#### What the task requires
Please repeat the lines below exactly. Begin with the line containing "Would you say the seated" and go on through the line containing "Would you say the black tray".

START Dataset excerpts

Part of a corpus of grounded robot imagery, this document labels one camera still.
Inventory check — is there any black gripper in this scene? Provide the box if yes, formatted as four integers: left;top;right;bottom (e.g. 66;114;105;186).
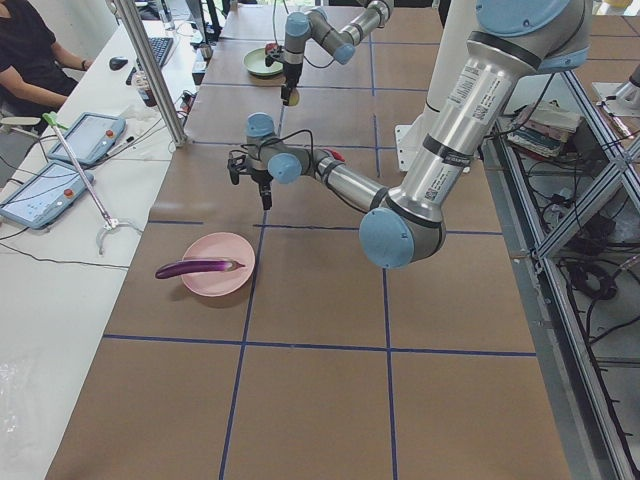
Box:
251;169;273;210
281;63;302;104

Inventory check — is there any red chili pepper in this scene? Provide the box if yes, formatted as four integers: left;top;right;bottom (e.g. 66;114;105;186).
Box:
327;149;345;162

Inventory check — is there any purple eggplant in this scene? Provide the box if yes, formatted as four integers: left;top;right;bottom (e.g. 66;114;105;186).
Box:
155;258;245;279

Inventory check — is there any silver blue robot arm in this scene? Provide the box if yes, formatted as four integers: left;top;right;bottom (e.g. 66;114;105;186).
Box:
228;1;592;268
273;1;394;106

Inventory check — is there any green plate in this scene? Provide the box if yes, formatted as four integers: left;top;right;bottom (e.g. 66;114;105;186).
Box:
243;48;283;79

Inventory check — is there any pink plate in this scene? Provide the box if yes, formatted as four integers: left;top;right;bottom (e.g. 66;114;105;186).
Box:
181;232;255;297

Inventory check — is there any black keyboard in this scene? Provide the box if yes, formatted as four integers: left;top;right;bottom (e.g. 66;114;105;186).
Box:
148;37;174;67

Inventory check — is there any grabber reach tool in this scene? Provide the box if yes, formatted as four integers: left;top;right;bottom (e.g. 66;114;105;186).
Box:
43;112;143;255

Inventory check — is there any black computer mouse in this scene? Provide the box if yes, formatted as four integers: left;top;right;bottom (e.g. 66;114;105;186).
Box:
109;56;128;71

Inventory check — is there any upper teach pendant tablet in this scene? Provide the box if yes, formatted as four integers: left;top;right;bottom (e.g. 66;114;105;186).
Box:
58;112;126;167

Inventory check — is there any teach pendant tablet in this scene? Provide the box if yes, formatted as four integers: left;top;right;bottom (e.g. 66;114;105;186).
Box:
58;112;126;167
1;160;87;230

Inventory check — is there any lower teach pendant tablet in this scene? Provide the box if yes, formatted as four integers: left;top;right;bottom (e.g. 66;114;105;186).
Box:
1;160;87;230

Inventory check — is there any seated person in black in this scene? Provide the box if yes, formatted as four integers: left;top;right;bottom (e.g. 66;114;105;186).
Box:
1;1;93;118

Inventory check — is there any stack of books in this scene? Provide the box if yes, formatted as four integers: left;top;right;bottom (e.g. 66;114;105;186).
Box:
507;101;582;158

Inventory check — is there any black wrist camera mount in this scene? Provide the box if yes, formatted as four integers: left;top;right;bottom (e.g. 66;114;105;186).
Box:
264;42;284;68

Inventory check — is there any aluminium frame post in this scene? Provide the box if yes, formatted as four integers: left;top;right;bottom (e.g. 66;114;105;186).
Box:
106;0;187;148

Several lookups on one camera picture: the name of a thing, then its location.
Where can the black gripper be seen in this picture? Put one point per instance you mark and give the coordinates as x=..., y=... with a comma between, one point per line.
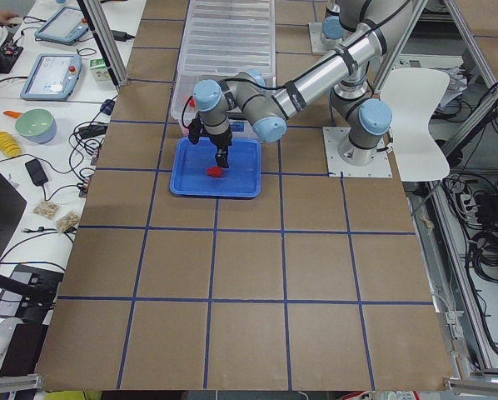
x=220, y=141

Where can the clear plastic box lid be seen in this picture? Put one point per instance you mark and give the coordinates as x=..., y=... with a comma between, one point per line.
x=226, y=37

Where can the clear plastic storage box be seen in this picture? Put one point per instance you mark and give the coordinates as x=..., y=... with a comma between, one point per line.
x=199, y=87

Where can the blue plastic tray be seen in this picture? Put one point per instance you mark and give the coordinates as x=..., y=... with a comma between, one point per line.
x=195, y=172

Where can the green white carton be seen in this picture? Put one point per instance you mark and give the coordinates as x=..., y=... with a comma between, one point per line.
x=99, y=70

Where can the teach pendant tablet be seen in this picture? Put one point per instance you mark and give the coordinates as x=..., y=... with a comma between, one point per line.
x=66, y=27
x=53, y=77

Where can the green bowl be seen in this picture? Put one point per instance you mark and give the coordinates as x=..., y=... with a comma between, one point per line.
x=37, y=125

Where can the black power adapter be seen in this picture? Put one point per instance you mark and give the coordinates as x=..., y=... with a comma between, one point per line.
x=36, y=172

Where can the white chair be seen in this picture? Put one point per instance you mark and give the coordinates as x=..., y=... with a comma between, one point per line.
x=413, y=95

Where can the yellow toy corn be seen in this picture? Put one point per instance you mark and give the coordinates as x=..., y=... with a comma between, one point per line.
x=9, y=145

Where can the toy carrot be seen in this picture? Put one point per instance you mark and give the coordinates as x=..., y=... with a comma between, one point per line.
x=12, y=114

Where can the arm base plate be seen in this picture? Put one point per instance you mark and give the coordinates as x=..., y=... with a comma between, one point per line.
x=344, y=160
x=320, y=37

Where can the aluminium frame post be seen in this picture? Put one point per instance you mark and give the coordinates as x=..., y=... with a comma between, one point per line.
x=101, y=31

END Dataset excerpts
START Dataset excerpts

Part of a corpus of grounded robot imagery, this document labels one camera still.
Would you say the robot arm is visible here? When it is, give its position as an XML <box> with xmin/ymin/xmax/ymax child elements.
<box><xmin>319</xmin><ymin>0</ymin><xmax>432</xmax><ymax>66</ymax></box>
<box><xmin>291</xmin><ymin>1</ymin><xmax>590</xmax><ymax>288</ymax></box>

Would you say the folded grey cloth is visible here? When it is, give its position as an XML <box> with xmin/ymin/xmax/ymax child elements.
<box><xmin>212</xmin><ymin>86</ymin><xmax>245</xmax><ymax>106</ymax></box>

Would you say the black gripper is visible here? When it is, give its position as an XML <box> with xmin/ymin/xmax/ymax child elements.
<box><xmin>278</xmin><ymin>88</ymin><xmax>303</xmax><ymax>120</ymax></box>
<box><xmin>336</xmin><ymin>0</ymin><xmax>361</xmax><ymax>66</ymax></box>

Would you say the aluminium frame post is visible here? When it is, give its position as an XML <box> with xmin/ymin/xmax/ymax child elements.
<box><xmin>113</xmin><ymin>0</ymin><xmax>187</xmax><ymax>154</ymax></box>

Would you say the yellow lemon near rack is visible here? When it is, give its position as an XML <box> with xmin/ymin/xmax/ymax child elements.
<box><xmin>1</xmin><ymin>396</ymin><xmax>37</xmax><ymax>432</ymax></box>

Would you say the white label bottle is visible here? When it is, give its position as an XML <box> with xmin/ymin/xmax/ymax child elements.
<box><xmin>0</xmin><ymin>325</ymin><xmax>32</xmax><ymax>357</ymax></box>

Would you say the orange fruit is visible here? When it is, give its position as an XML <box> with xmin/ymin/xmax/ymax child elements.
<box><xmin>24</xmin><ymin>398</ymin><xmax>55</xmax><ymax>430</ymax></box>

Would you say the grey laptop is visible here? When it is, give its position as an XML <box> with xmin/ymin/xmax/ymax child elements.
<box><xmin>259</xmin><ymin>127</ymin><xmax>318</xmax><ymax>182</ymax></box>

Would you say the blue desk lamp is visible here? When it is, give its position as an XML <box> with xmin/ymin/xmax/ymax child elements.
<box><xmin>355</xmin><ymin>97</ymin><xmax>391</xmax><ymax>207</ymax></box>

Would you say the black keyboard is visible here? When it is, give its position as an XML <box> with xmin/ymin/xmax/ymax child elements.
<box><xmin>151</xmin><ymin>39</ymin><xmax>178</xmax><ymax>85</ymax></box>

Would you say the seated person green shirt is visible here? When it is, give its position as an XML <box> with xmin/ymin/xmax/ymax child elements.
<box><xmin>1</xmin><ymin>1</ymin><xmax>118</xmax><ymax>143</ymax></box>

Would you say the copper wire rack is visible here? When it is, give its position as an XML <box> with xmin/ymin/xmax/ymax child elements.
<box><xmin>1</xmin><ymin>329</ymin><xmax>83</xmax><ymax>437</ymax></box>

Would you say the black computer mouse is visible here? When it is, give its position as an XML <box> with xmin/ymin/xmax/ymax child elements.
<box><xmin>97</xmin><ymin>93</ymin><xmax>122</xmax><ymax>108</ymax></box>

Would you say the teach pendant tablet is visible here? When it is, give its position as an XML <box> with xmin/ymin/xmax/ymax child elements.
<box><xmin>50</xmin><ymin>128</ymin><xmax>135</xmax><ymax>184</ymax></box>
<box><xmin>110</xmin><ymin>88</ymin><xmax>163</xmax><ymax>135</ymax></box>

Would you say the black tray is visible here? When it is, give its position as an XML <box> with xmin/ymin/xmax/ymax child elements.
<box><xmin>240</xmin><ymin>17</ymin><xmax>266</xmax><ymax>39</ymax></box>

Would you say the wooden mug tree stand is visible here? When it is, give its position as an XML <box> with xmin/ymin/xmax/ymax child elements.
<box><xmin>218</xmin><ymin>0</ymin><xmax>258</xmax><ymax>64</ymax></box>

END Dataset excerpts

#### Response to the task
Would you say the seated person green shirt is visible here? When it is, give its position as an XML <box> with xmin/ymin/xmax/ymax child elements.
<box><xmin>1</xmin><ymin>1</ymin><xmax>118</xmax><ymax>143</ymax></box>

Would you say the copper wire rack is visible here? When it is, give its position as an XML <box> with xmin/ymin/xmax/ymax child elements.
<box><xmin>1</xmin><ymin>329</ymin><xmax>83</xmax><ymax>437</ymax></box>

Would you say the black computer mouse is visible here? When it is, give its position as an XML <box> with xmin/ymin/xmax/ymax child elements.
<box><xmin>97</xmin><ymin>93</ymin><xmax>122</xmax><ymax>108</ymax></box>

Would you say the teach pendant tablet is visible here? When it is, give its position as an XML <box> with xmin/ymin/xmax/ymax child elements.
<box><xmin>50</xmin><ymin>128</ymin><xmax>135</xmax><ymax>184</ymax></box>
<box><xmin>110</xmin><ymin>88</ymin><xmax>163</xmax><ymax>135</ymax></box>

Would you say the black tray is visible here? When it is, give its position as an XML <box> with xmin/ymin/xmax/ymax child elements.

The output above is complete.